Write out each line of the listing as it stands, without the images.

** Opening Information shown block **

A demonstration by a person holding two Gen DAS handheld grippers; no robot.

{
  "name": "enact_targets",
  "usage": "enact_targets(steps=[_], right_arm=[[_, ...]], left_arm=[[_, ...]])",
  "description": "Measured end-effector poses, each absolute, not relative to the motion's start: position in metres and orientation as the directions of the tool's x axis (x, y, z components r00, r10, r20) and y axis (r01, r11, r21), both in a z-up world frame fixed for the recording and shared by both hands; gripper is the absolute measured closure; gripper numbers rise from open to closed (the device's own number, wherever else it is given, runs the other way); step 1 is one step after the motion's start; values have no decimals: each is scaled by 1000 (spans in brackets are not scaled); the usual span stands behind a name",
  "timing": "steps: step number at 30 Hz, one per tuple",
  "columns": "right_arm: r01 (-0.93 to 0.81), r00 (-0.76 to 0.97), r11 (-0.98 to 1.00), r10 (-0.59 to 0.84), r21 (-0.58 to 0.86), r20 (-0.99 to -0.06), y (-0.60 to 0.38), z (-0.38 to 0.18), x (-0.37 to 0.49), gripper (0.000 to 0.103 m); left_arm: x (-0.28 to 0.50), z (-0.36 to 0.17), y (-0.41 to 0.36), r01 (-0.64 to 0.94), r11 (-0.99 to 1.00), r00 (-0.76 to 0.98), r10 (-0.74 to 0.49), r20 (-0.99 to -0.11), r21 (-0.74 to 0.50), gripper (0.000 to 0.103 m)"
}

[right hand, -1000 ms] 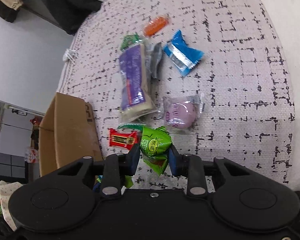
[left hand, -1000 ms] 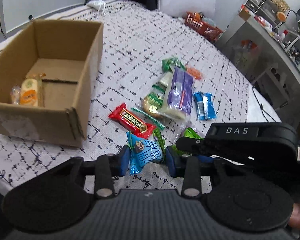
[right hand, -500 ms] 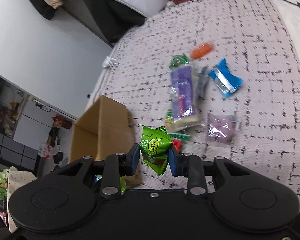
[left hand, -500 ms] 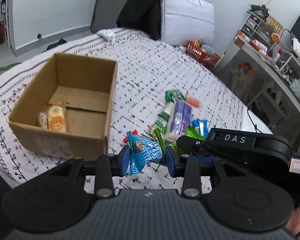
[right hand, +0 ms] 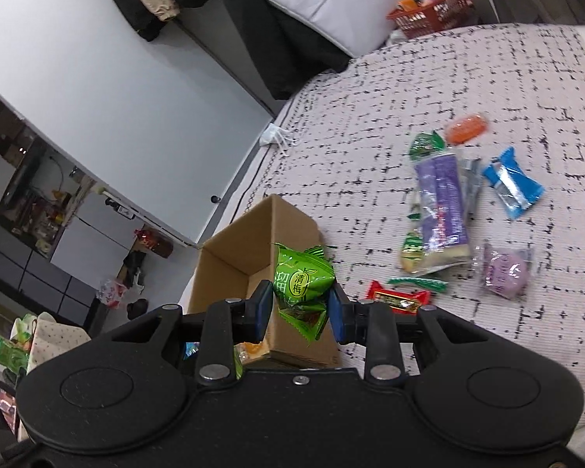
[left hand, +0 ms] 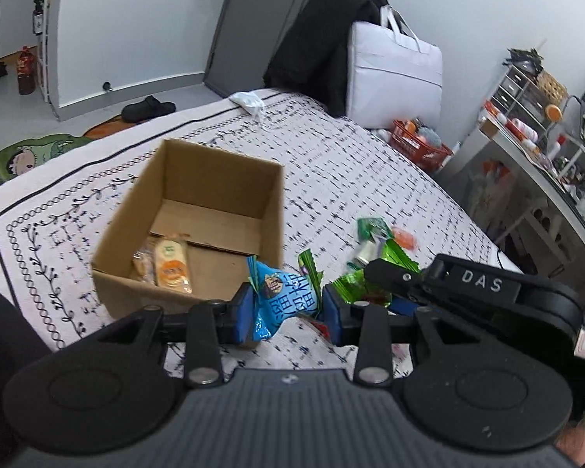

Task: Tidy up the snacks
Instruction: 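Carry the green packet in the right tool while the left tool carries the blue packet to the box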

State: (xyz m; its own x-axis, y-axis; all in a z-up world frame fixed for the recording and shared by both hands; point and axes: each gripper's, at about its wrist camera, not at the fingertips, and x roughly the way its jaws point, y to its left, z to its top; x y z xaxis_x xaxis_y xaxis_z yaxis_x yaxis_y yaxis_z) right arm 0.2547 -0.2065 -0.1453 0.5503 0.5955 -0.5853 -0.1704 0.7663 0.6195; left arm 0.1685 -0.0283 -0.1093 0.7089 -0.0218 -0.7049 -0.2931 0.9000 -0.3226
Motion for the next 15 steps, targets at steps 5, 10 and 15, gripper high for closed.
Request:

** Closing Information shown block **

_Answer to the problem_
A demonstration by a person holding two Gen DAS handheld grippers; no robot.

{
  "name": "enact_targets",
  "usage": "enact_targets(steps=[_], right_arm=[[_, ...]], left_arm=[[_, ...]])",
  "description": "Measured end-effector poses, each absolute, not relative to the motion's start: position in metres and orientation as the directions of the tool's x axis (x, y, z components r00, r10, r20) and y axis (r01, r11, r21), both in a z-up world frame fixed for the recording and shared by both hands; gripper is the absolute measured closure; gripper numbers rise from open to closed (the device's own number, wherever else it is given, runs the other way); step 1 is one step after the motion's start; values have no decimals: each is scaled by 1000 (spans in brackets are not scaled); the usual span stands behind a name",
  "timing": "steps: step number at 30 Hz, one per tuple",
  "columns": "right_arm: r01 (-0.93 to 0.81), r00 (-0.76 to 0.97), r11 (-0.98 to 1.00), r10 (-0.59 to 0.84), r21 (-0.58 to 0.86), r20 (-0.99 to -0.06), y (-0.60 to 0.38), z (-0.38 to 0.18), x (-0.37 to 0.49), gripper (0.000 to 0.103 m); left_arm: x (-0.28 to 0.50), z (-0.36 to 0.17), y (-0.41 to 0.36), r01 (-0.64 to 0.94), r11 (-0.99 to 1.00), r00 (-0.76 to 0.98), r10 (-0.74 to 0.49), r20 (-0.99 to -0.11), r21 (-0.74 to 0.50), gripper (0.000 to 0.103 m)"
}

[right hand, -1000 ms] 
[left hand, -1000 ms] 
[right hand, -500 ms] 
[left hand, -500 ms] 
[right hand, +0 ms] 
[left hand, +0 ms] 

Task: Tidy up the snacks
Instruction: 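Carry the green packet in the right tool while the left tool carries the blue packet to the box
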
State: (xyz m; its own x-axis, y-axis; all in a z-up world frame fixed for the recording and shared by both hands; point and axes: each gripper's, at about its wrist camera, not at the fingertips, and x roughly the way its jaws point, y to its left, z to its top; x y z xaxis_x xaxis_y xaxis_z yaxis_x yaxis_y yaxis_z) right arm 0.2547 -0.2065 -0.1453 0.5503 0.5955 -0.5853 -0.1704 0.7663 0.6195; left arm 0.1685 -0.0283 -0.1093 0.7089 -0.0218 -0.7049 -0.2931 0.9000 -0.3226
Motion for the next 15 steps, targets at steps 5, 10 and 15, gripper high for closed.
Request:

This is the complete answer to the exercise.